For the listing below, output exactly the lines from the line with "Now look at" up to and including the line with "Please trace the outline of the <item>grey", and no other lines.
__________
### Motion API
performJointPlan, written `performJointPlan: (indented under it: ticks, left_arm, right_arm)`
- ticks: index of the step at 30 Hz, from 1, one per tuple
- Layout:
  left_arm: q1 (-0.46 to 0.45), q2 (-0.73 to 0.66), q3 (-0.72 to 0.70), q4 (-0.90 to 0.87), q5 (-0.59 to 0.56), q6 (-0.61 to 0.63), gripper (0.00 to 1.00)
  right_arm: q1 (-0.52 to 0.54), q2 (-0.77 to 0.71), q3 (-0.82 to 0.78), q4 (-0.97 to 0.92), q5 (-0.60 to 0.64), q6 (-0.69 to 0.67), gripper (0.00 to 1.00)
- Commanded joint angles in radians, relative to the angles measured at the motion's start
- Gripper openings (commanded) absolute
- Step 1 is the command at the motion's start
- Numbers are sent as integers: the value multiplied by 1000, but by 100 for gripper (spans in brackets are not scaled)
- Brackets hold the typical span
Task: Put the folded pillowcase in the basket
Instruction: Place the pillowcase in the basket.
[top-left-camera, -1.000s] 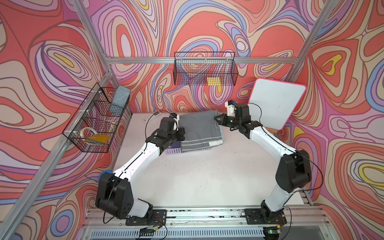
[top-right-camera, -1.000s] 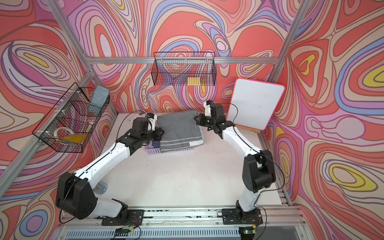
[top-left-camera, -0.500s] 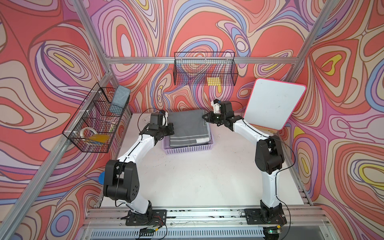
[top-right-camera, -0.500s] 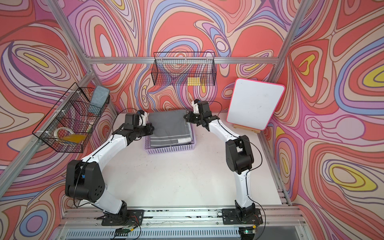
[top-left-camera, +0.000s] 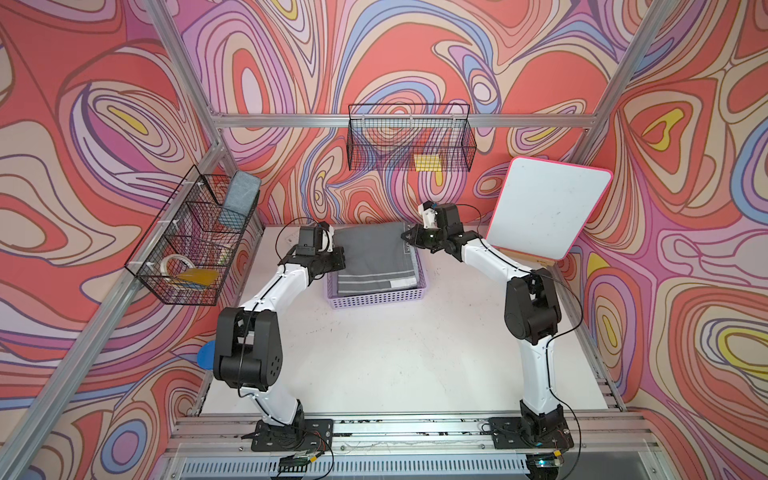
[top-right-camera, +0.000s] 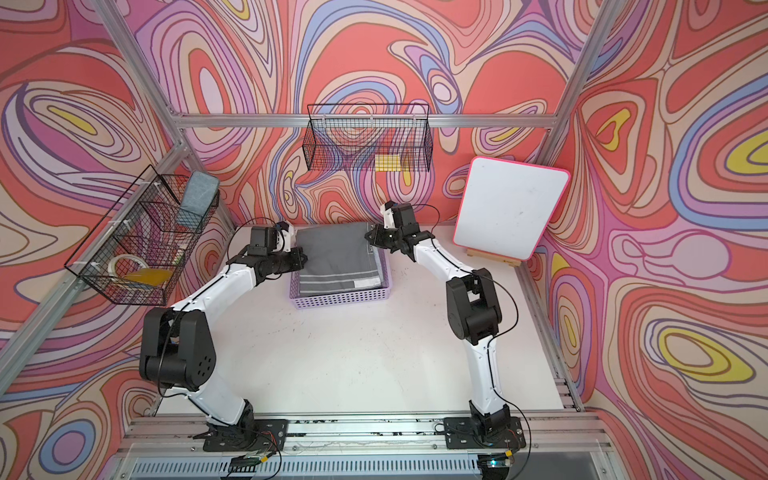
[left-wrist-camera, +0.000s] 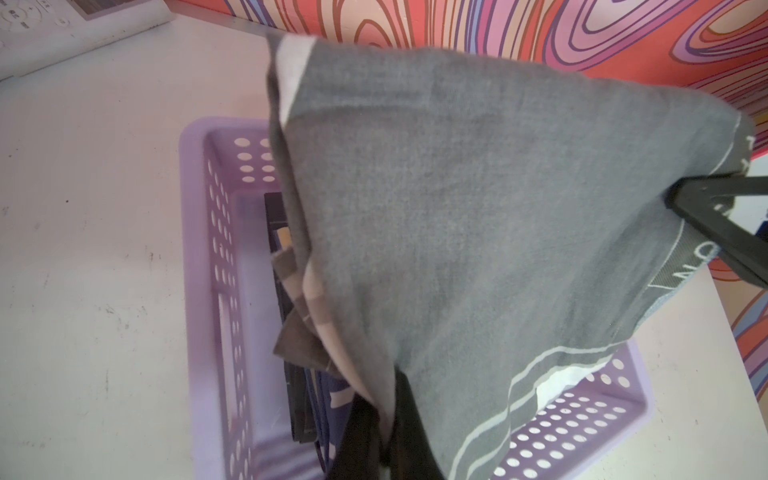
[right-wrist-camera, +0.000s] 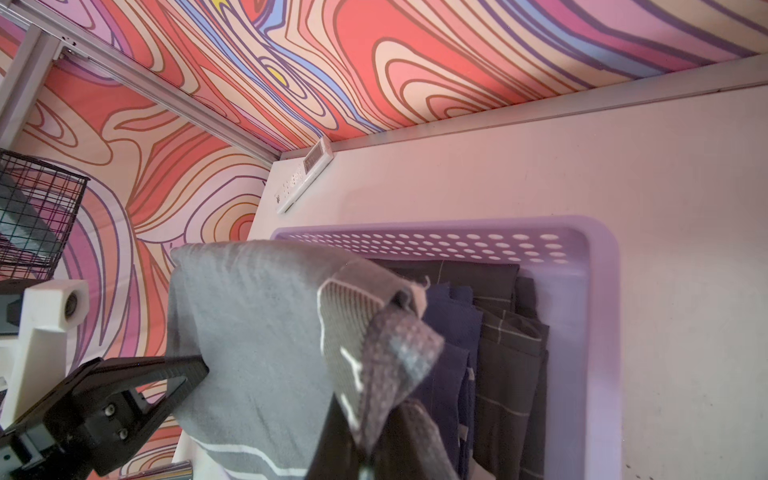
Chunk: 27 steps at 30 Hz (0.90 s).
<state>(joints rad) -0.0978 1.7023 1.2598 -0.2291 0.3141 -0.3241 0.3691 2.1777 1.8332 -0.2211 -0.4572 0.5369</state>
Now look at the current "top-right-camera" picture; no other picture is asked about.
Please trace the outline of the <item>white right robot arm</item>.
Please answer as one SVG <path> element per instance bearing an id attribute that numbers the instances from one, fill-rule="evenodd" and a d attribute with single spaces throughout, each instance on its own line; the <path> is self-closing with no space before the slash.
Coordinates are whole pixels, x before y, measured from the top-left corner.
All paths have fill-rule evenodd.
<path id="1" fill-rule="evenodd" d="M 368 243 L 407 256 L 444 283 L 448 324 L 464 343 L 468 358 L 469 430 L 476 441 L 488 445 L 512 421 L 509 405 L 496 385 L 494 340 L 500 335 L 502 310 L 492 274 L 466 265 L 445 250 L 432 232 L 421 228 L 411 204 L 388 201 L 381 214 L 383 222 L 365 234 Z"/>

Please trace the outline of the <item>grey cloth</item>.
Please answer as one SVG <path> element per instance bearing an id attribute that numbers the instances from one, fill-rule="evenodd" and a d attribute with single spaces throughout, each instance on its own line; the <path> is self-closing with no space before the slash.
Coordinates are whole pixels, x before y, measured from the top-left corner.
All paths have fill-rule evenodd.
<path id="1" fill-rule="evenodd" d="M 380 288 L 378 254 L 364 235 L 367 222 L 322 225 L 297 232 L 297 245 L 308 256 L 299 271 L 299 295 L 313 297 Z"/>

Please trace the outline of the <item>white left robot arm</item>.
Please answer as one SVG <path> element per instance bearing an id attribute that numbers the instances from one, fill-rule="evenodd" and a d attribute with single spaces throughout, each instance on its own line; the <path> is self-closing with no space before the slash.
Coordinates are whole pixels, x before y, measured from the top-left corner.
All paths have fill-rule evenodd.
<path id="1" fill-rule="evenodd" d="M 216 371 L 211 327 L 240 297 L 272 277 L 301 270 L 307 262 L 294 245 L 295 229 L 281 221 L 253 226 L 250 241 L 200 289 L 170 307 L 150 309 L 143 320 L 139 373 L 163 398 L 183 397 L 206 417 L 201 435 L 215 449 L 253 448 L 273 437 L 258 429 L 251 403 Z"/>
__________
Response to this task ▸
Now look at the current "top-right-camera" picture; no other picture is asked about.
Please trace the outline of the <item>white right robot arm</item>.
Please answer as one SVG <path> element per instance bearing an id attribute that numbers the instances from one, fill-rule="evenodd" and a d attribute with single spaces throughout, each instance on its own line; the <path> is self-closing with no space before the slash.
Coordinates are whole pixels, x before y, measured from the top-left corner.
All paths have fill-rule evenodd.
<path id="1" fill-rule="evenodd" d="M 368 243 L 407 256 L 444 283 L 448 324 L 464 343 L 468 358 L 469 430 L 476 441 L 488 445 L 512 421 L 509 405 L 496 385 L 494 340 L 500 335 L 502 310 L 492 274 L 466 265 L 445 250 L 432 232 L 421 228 L 411 204 L 388 201 L 381 214 L 383 222 L 365 234 Z"/>

Please trace the outline of the <item>grey cloth</item>.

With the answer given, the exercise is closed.